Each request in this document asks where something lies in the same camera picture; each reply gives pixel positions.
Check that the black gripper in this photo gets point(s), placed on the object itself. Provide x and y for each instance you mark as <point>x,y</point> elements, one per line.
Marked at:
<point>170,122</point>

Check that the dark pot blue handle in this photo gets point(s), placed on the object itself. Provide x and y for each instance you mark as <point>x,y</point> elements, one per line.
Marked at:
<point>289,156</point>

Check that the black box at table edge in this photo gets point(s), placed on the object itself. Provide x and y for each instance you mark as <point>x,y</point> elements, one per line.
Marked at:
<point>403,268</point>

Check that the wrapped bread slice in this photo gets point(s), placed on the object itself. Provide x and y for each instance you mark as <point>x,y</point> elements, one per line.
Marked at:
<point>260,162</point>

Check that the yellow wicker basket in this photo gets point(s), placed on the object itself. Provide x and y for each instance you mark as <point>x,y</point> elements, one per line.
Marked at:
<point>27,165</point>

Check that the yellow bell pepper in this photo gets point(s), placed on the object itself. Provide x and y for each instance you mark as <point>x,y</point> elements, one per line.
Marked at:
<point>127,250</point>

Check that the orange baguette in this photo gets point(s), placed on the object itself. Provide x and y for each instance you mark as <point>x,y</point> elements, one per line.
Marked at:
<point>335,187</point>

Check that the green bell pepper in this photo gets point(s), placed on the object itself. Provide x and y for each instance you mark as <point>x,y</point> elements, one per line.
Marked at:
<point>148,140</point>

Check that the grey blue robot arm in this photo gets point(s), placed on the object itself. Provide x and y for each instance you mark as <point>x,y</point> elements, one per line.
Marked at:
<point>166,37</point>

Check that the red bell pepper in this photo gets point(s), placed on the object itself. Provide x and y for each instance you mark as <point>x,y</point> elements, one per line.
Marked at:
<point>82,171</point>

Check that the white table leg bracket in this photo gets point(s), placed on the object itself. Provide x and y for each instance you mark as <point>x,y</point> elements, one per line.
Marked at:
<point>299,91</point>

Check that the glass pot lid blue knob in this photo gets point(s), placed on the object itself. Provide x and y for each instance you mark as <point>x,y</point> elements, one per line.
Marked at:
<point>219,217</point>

_Instructions for the task_.
Copy all of the data above, character for character.

_Answer below_.
Each request in this document asks where something lies in the same camera picture; each reply gives pixel positions.
Check that the black gripper in this photo gets point(s), placed on the object itself. Provide x and y for each instance you mark as <point>x,y</point> elements, one per line.
Marked at:
<point>170,122</point>

Check that the dark pot blue handle in this photo gets point(s), placed on the object itself. Provide x and y for each instance you mark as <point>x,y</point> elements, one per line.
Marked at:
<point>289,156</point>

Check that the black box at table edge in this photo gets point(s), placed on the object itself. Provide x and y for each instance you mark as <point>x,y</point> elements, one per line.
Marked at:
<point>403,268</point>

Check that the wrapped bread slice in this photo gets point(s), placed on the object itself. Provide x and y for each instance you mark as <point>x,y</point> elements, one per line.
Marked at:
<point>260,162</point>

Check that the yellow wicker basket in this photo gets point(s), placed on the object itself. Provide x and y for each instance you mark as <point>x,y</point> elements, one per line.
Marked at:
<point>27,165</point>

Check that the yellow bell pepper in this photo gets point(s), placed on the object itself. Provide x and y for each instance you mark as <point>x,y</point> elements, one per line.
Marked at:
<point>127,250</point>

Check that the orange baguette in this photo gets point(s), placed on the object itself. Provide x and y for each instance you mark as <point>x,y</point> elements, one per line.
Marked at:
<point>335,187</point>

Check that the green bell pepper in this photo gets point(s), placed on the object itself. Provide x and y for each instance you mark as <point>x,y</point> elements, one per line.
Marked at:
<point>148,140</point>

Check that the grey blue robot arm in this photo gets point(s), placed on the object itself. Provide x and y for each instance you mark as <point>x,y</point> elements, one per line.
Marked at:
<point>166,37</point>

Check that the red bell pepper in this photo gets point(s), placed on the object itself. Provide x and y for each instance you mark as <point>x,y</point> elements, one per line.
Marked at:
<point>82,171</point>

Check that the white table leg bracket in this photo gets point(s), placed on the object itself. Provide x and y for each instance you mark as <point>x,y</point> elements, one per line.
Marked at:
<point>299,91</point>

Check that the glass pot lid blue knob in this photo gets point(s), placed on the object itself. Provide x and y for each instance you mark as <point>x,y</point> elements, one per line.
Marked at:
<point>219,217</point>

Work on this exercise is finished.